Git Product home page Git Product logo

doctorkafka's Introduction

Pinterest DoctorKafka

Build Status

DoctorKafka is a service for Kafka cluster auto healing and workload balancing. DoctorKafka can automatically detect broker failure and reassign the workload on the failed nodes to other nodes. DoctorKafka can also perform load balancing based on topic partitions's network usage, and makes sure that broker network usage does not exceed the defined settings. DoctorKafka sends out alerts when it is not confident on taking actions.

Features

  • Automated cluster healing by moving partitions on failed brokers to other brokers
  • Workload balancing among brokers
  • Centralized management of multiple kafka clusters

Detailed design

Design details are available in docs/DESIGN.md.

Setup Guide

Get DoctorKafka code
git clone [git-repo-url] doctorkafka
cd doctorkafka
Build kafka stats collector and deployment it to kafka brokers
mvn package -pl kafkastats -am 

Kafkastats is a kafka broker stats collector that runs on kafka brokers and reports broker stats to some kafka topic based on configuration. The following is the kafkastats usage.

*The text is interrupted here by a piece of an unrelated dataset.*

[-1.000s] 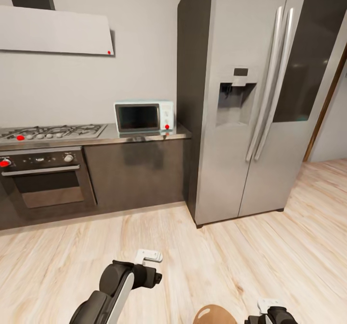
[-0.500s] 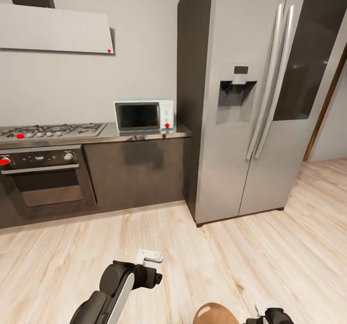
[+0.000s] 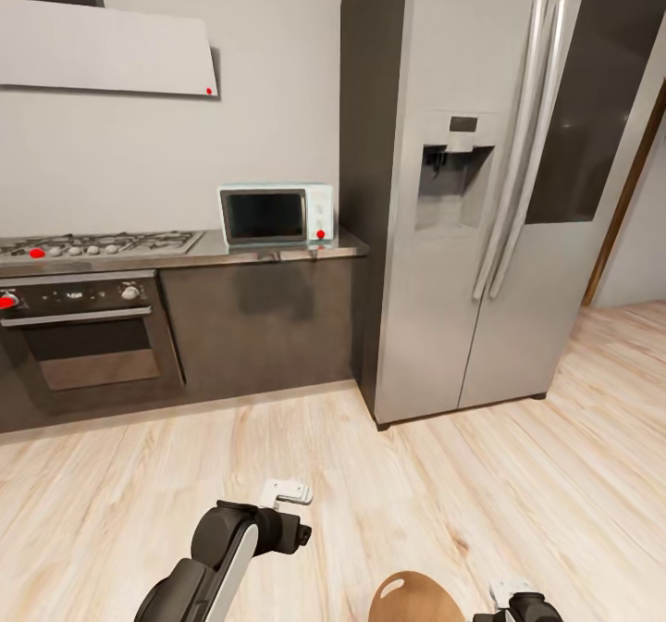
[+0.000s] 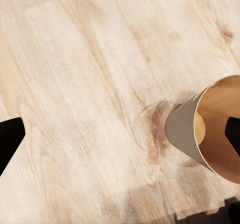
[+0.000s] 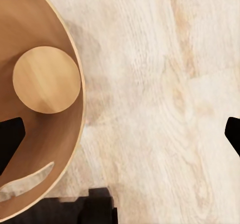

    -jmxport <kafka jmx port number>   kafka process jmx port number
    -kafka_config <arg>                kafka server properties file path
    -ostrichport <arg>                 ostrich port
    -pollingintervalinseconds <arg>    kafka broker stats polling interval in seconds
    -topic <arg>                       the kafka topic that metric messages are sent to
    -tsdhostport <arg>                 tsd host and port for tsdb
    -uptimeinseconds <arg>             how often kafkastats should restart itself. 
    -zookeeper <arg>                   zookeeper url for the metrics topic

The following is a sample command line for running kafkastats collector:

java -server -cp /opt/kafkastats:/opt/kafkastats/*:/opt/kafkastats/lib/*   -Dlog4j.configuration= com.pinterest.doctorkafka.stats.KafkaStatsMain  -jmxport 9999 -topic brokerstats -zookeeper zookeeper001:2181/cluster1  -tsdhostport localhost:18126 -ostrichport 2051 -uptimeinseconds 3600  -pollingintervalinseconds 60 -kafka_config /etc/kafka/server.properties

Using the above command as an example, after the kafkastats process is up, we can check the process stats using curl -s command, and view the logs under /var/log/kafkastats.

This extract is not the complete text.